What is needed:
Give back only the lines from the one with "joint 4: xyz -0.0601" through the last line of the data, exactly as they appear.

Data:
= Beginning of Section =
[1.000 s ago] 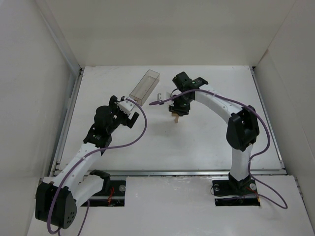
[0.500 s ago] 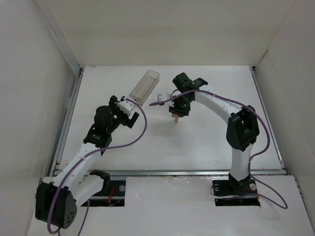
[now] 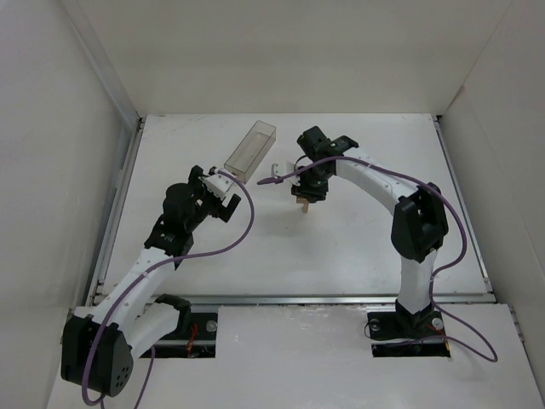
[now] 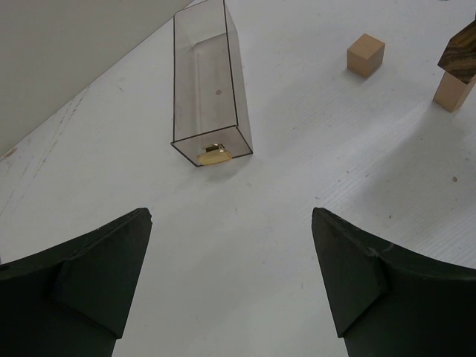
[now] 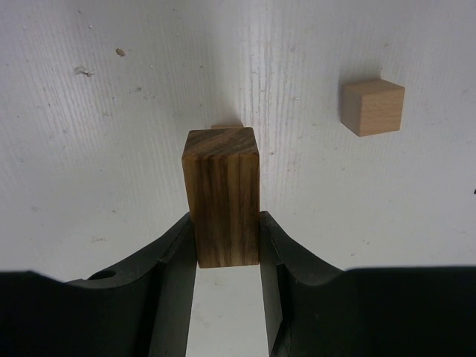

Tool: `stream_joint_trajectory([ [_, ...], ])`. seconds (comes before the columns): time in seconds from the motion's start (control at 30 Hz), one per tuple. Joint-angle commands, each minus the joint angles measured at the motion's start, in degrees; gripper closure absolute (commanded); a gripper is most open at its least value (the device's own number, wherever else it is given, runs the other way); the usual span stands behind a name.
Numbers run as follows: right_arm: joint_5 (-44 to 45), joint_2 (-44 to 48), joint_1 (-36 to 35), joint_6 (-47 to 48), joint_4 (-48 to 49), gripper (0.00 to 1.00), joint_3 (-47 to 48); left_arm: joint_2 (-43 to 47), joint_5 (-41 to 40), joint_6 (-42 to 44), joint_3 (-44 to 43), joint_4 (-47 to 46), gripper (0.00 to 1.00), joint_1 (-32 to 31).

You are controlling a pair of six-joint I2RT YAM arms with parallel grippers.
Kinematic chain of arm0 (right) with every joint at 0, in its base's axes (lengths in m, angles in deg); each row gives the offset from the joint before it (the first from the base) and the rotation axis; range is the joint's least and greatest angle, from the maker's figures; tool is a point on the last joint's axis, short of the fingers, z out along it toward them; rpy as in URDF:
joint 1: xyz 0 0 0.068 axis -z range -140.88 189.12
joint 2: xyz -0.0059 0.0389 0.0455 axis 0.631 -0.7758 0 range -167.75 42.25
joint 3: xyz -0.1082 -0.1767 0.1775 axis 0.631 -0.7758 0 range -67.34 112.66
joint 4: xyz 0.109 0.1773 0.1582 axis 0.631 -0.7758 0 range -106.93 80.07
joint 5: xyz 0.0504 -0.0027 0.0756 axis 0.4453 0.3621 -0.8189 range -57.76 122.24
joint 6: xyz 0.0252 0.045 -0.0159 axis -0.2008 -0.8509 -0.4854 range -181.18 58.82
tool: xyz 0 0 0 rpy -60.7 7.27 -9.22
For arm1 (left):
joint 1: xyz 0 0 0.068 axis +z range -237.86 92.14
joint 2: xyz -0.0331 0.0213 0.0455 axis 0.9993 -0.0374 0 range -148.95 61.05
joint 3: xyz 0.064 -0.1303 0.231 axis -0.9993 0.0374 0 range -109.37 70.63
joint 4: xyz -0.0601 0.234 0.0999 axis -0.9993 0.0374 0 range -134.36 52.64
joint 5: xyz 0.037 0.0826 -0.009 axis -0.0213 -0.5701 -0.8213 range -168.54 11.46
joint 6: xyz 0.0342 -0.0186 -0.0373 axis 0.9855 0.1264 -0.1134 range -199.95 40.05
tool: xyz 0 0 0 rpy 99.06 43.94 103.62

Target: Build the wood block tower

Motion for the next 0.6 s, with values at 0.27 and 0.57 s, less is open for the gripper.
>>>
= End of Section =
Answer section:
joint 4: xyz -0.0601 0.234 0.0999 axis -0.9993 0.0374 0 range -134.36 52.64
joint 5: xyz 0.037 0.0826 -0.009 axis -0.0213 -0.5701 -0.8213 range -168.54 11.46
joint 6: xyz 0.0342 -0.0186 -0.0373 axis 0.9855 0.1264 -0.1134 range -199.95 40.05
tool: xyz 0 0 0 rpy 99.06 43.94 103.62

Target: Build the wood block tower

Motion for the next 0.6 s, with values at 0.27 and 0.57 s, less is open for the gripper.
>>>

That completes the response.